Re: How to set YARN_CONF_DIR environment variable on remote client?

2019-12-05 Thread Zhankun Tang
Hi Piper,
Just set HADOOP_CONF_DIR should work. Did you try that?

BR,
Zhankun

On Fri, 6 Dec 2019 at 00:43, Piper Piper  wrote:

> Hello,
>
> I want to run Spark or Flink jobs from a client (remote desktop) onto a
> YARN cluster. Another example will be if I am running a YARN cluster on
> VMs, then I would like to use the host OS as the client to submit Spark
> Jobs to the VM YARN cluster.
>
> What are the easiest ways to set the YARN_CONF_DIR environment variable on
> the client machine so that it can submit Spark jobs to the YARN cluster?
>
> From reading online documents, I believe I am supposed to set the client's
> YARN_CONF_DIR environment variable to $HADOOP_HOME/etc/hadoop or
> $HADOOP_HOME/etc/hadoop/conf. However, I do not understand how do I get the
> value of HADOOP_HOME, do i need to set this value on every machine in the
> cluster, and how my client machine will know how to locate the NameNode in
> the cluster?
>
> Also, does $HADOOP_HOME/etc/hadoop have to be the same on every node in
> the cluster, or is it on a special node, like NameNode or ResourceManager?
>
> I have read there is an easier way by copying the /etc/hadoop contents
> into the client machine, and then setting the client's YARN_CONF_DIR to
> that location. Can someone please explain how to do this? Which node in my
> cluster should I copy the /etc/hadoop contents from? Would this also work
> if my client can only contact the cluster via ssh?
>
> Thanks!
>
> Piper
>
>
>


How to set YARN_CONF_DIR environment variable on remote client?

2019-12-05 Thread Piper Piper
Hello,

I want to run Spark or Flink jobs from a client (remote desktop) onto a
YARN cluster. Another example will be if I am running a YARN cluster on
VMs, then I would like to use the host OS as the client to submit Spark
Jobs to the VM YARN cluster.

What are the easiest ways to set the YARN_CONF_DIR environment variable on
the client machine so that it can submit Spark jobs to the YARN cluster?

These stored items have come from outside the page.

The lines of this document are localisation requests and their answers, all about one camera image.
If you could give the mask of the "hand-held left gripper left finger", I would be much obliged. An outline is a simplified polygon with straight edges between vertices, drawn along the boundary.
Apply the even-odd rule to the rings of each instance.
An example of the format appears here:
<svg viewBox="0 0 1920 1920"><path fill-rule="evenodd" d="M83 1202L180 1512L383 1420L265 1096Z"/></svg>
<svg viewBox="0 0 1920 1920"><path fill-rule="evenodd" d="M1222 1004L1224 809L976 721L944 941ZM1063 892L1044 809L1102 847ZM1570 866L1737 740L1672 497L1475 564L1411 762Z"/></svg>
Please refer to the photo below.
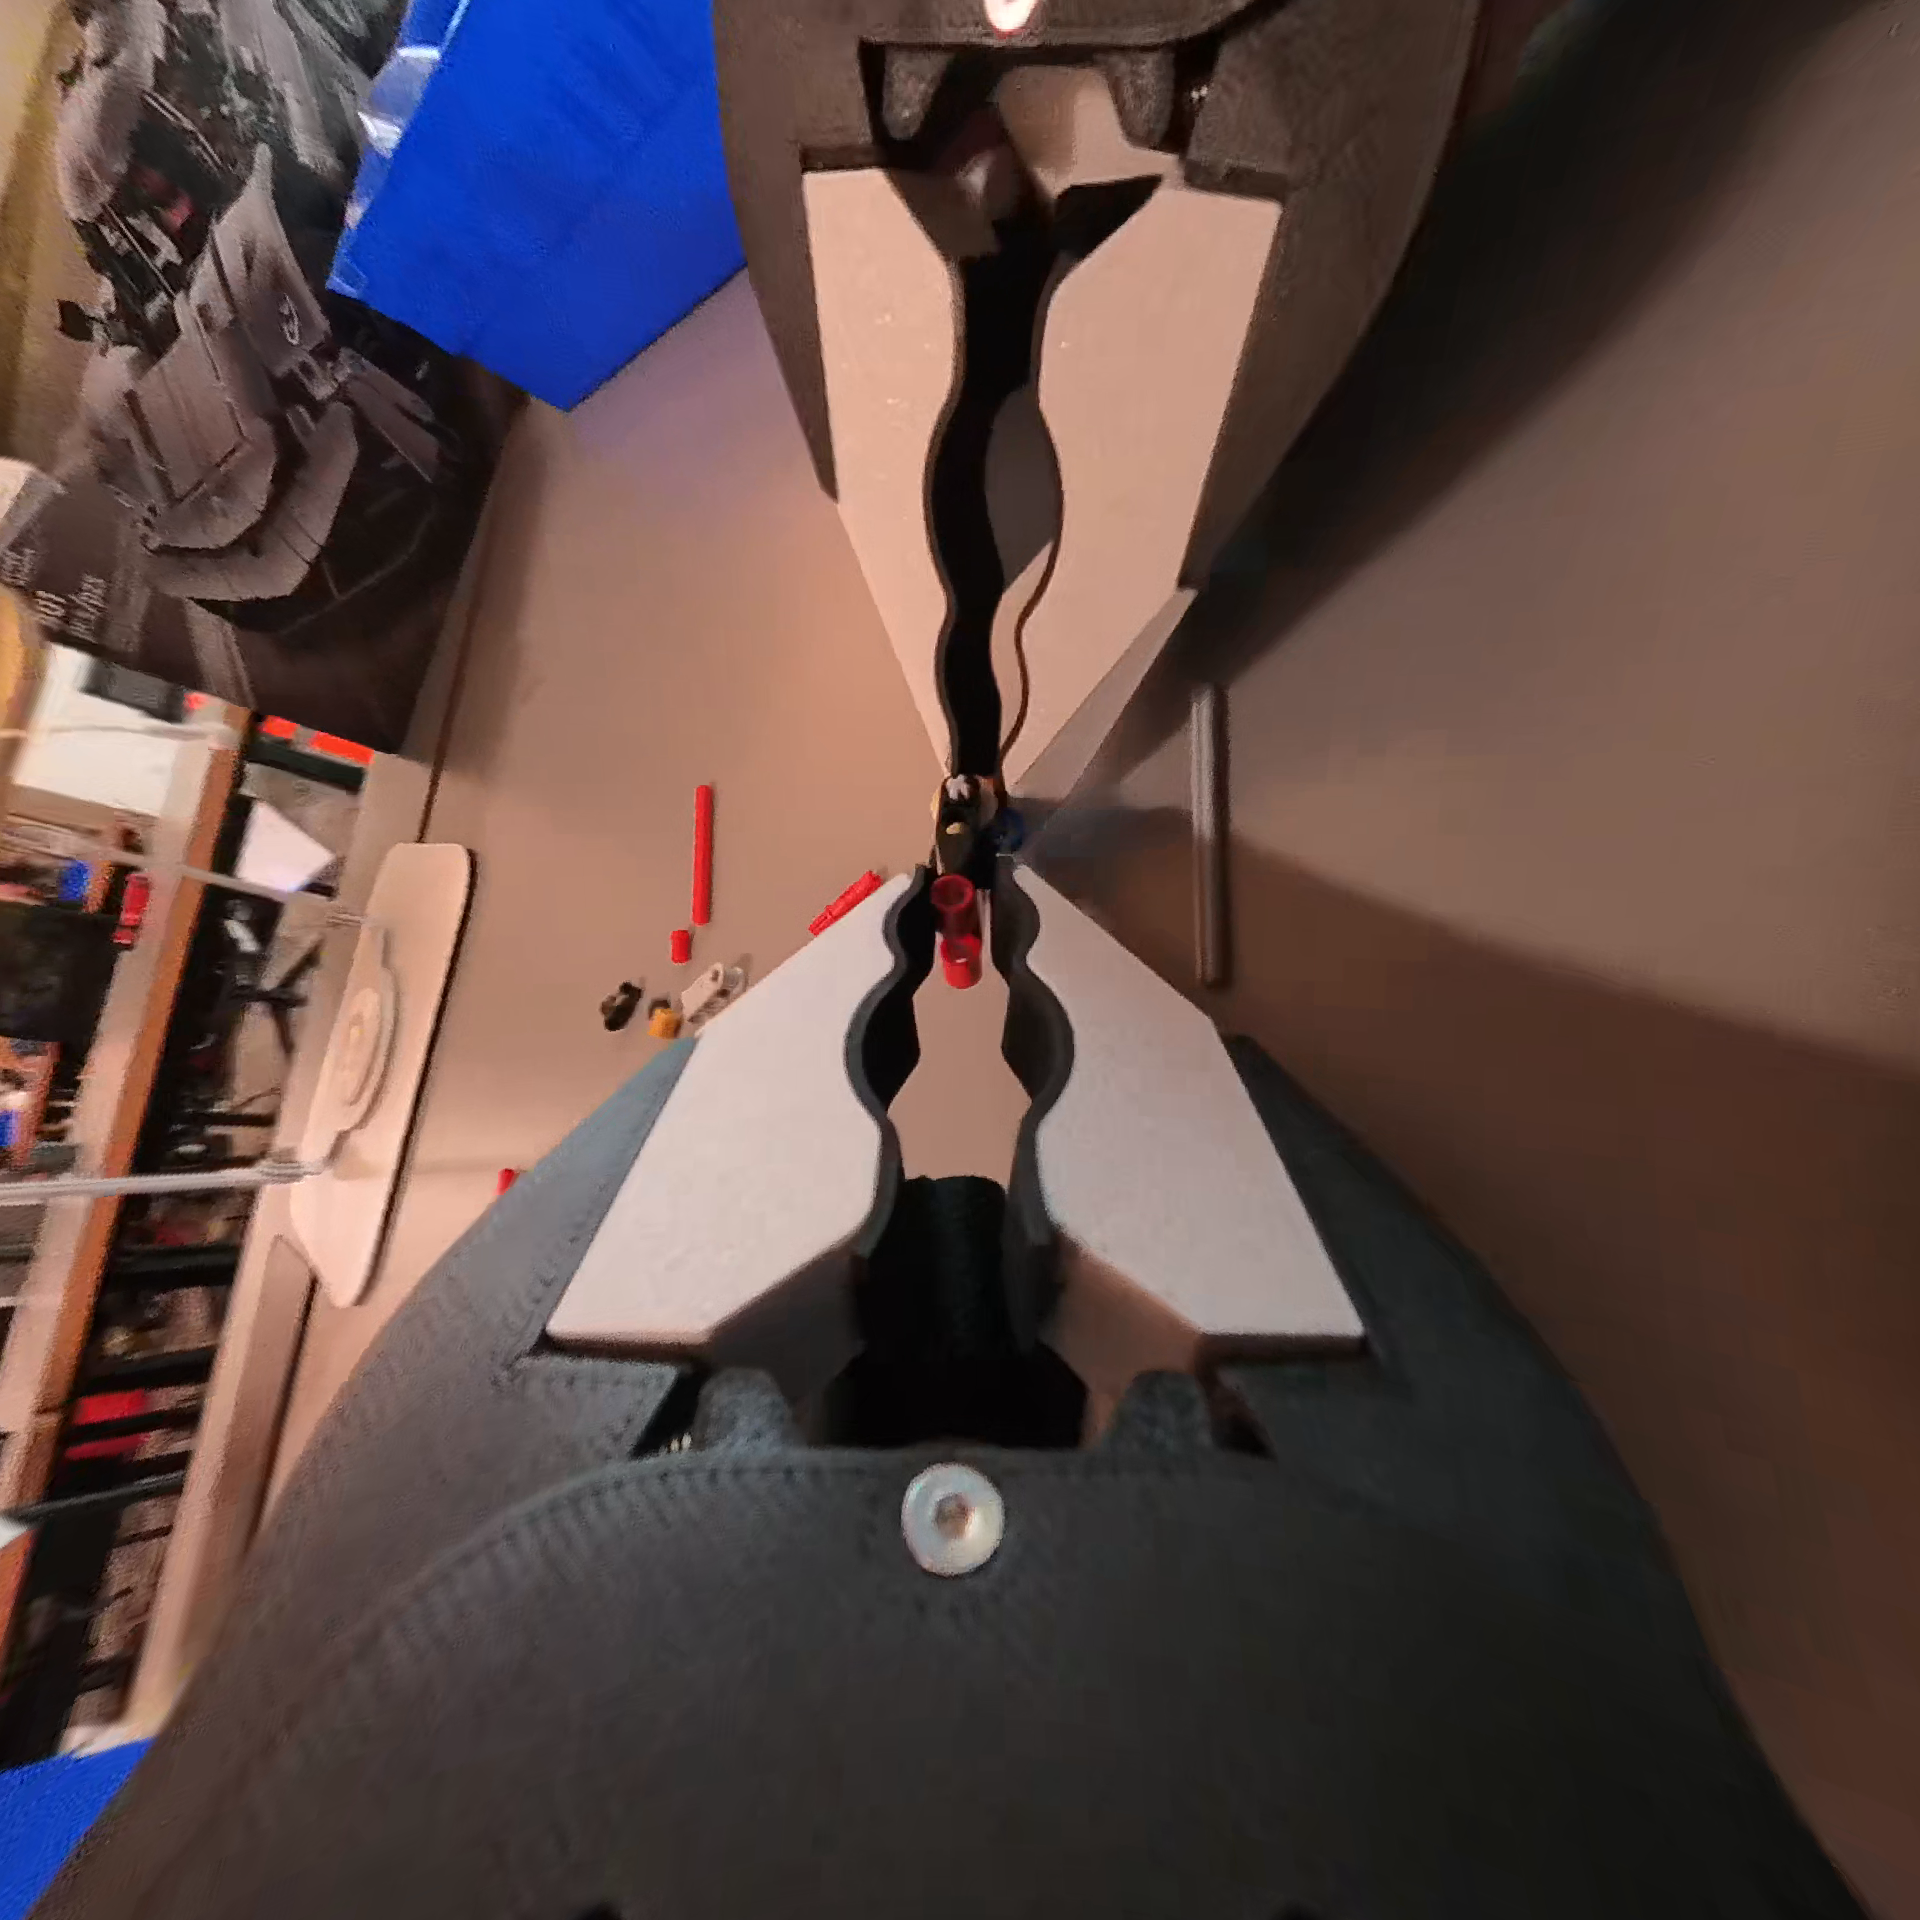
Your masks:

>From reading online documents, I believe I am supposed to set the client's
YARN_CONF_DIR environment variable to $HADOOP_HOME/etc/hadoop or
$HADOOP_HOME/etc/hadoop/conf. However, I do not understand how do I get the
value of HADOOP_HOME, do i need to set this value on every machine in the
cluster, and how my client machine will know how to locate the NameNode in
the cluster?

Also, does $HADOOP_HOME/etc/hadoop have to be the same on every node in the
cluster, or is it on a special node, like NameNode or ResourceManager?

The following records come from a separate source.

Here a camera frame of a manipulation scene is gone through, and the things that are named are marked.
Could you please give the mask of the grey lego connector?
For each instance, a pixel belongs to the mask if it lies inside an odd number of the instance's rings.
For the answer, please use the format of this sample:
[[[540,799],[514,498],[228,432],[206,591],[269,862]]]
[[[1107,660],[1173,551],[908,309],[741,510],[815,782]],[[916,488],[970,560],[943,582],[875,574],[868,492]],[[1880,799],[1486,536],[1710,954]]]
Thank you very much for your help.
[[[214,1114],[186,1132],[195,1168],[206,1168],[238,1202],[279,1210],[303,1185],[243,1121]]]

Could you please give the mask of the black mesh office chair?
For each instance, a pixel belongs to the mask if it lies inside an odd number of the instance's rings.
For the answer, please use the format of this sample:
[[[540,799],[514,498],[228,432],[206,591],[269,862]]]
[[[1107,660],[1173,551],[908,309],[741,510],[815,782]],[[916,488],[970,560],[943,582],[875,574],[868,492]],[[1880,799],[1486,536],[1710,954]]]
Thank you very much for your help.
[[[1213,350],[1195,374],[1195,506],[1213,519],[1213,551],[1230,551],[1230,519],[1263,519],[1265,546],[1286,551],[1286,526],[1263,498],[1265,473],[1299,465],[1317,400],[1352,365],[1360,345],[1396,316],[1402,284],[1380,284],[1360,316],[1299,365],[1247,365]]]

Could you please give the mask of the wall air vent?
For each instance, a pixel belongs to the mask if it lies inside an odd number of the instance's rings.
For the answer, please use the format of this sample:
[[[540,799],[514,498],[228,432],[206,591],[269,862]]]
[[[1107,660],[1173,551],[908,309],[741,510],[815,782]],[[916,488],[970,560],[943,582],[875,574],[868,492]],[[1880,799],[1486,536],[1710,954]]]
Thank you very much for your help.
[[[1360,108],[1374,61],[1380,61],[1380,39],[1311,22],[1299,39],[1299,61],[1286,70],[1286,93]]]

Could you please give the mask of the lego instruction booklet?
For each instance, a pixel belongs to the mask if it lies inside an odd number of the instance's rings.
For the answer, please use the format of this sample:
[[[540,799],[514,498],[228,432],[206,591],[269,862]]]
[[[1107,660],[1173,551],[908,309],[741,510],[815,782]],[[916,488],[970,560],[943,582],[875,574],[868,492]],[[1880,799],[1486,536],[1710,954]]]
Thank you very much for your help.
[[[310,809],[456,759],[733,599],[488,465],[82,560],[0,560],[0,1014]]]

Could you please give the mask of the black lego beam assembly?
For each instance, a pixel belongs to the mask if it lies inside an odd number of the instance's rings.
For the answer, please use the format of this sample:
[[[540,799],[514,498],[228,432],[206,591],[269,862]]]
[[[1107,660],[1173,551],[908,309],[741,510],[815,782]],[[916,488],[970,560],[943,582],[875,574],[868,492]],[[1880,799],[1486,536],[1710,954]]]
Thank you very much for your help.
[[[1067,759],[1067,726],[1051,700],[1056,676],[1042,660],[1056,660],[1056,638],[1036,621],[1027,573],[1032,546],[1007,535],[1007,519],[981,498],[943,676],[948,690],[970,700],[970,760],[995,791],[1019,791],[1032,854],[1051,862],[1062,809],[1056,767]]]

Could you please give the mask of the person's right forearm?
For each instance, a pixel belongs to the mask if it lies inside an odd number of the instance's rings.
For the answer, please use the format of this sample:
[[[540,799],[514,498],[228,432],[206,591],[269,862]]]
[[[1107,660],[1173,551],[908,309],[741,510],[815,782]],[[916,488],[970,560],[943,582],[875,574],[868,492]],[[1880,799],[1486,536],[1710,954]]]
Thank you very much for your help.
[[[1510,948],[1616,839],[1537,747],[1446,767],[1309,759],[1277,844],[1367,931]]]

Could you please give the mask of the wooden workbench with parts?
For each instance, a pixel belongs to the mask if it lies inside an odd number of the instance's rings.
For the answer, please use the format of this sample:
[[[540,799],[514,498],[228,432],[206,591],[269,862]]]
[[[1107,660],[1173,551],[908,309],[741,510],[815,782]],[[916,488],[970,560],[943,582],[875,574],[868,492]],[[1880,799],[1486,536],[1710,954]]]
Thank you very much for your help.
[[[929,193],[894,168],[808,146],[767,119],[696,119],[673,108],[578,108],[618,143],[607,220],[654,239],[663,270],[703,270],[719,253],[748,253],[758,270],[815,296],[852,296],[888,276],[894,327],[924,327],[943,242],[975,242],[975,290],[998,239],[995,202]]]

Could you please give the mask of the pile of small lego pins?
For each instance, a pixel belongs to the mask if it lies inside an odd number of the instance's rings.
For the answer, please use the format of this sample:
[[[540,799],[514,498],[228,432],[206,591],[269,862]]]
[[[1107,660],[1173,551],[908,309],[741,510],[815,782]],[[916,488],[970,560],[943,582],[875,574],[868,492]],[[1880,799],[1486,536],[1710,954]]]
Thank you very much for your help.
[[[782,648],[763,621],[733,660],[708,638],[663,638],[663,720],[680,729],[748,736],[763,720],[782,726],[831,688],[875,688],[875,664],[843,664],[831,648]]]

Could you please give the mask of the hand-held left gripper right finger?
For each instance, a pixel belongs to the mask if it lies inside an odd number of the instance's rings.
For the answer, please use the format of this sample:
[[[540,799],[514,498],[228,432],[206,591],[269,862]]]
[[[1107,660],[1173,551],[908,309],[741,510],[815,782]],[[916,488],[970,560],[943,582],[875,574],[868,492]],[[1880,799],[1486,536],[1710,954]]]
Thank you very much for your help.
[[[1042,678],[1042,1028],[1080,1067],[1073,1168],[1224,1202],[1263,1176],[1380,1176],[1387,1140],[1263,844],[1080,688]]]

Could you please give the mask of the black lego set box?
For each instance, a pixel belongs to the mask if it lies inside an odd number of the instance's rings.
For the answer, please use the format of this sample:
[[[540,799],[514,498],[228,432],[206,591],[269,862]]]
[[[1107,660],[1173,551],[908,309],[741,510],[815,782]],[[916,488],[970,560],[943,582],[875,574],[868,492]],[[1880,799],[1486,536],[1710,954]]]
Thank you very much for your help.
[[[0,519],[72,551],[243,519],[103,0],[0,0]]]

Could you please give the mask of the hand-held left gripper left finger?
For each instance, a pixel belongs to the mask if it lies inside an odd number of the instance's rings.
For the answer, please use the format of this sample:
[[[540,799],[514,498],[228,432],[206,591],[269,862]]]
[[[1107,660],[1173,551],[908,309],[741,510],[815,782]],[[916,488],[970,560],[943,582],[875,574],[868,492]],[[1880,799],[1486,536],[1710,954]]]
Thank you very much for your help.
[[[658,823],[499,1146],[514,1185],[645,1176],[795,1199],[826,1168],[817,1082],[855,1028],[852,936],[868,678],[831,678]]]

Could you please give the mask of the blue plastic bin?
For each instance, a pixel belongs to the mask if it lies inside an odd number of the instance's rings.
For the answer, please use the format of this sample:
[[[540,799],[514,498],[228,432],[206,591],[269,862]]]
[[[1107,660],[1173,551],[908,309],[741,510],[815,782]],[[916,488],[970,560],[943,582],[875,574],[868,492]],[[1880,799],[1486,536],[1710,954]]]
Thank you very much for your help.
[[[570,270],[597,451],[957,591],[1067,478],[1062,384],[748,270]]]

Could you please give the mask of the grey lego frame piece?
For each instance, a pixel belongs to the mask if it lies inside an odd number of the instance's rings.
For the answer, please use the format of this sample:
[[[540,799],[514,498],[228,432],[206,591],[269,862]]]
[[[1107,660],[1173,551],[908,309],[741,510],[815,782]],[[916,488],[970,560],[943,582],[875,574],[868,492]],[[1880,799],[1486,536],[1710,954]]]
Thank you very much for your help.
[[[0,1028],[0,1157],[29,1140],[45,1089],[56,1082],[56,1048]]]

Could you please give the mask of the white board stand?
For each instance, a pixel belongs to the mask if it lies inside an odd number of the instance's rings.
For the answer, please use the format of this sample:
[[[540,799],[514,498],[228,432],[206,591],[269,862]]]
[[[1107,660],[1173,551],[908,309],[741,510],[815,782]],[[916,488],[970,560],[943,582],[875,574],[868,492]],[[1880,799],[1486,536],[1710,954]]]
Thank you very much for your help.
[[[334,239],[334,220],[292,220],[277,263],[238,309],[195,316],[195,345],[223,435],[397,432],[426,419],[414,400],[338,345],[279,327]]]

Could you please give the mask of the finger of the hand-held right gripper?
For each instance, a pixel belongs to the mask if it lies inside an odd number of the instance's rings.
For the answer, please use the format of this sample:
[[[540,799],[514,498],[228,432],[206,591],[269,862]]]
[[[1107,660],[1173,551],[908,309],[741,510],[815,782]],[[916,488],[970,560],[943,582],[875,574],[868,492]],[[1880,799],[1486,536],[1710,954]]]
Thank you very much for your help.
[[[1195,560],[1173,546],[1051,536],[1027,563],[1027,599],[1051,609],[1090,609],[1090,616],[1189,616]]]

I have read there is an easier way by copying the /etc/hadoop contents into
the client machine, and then setting the client's YARN_CONF_DIR to that
location. Can someone please explain how to do this? Which node in my
cluster should I copy the /etc/hadoop contents from? Would this also work
if my client can only contact the cluster via ssh?

Thanks!

Piper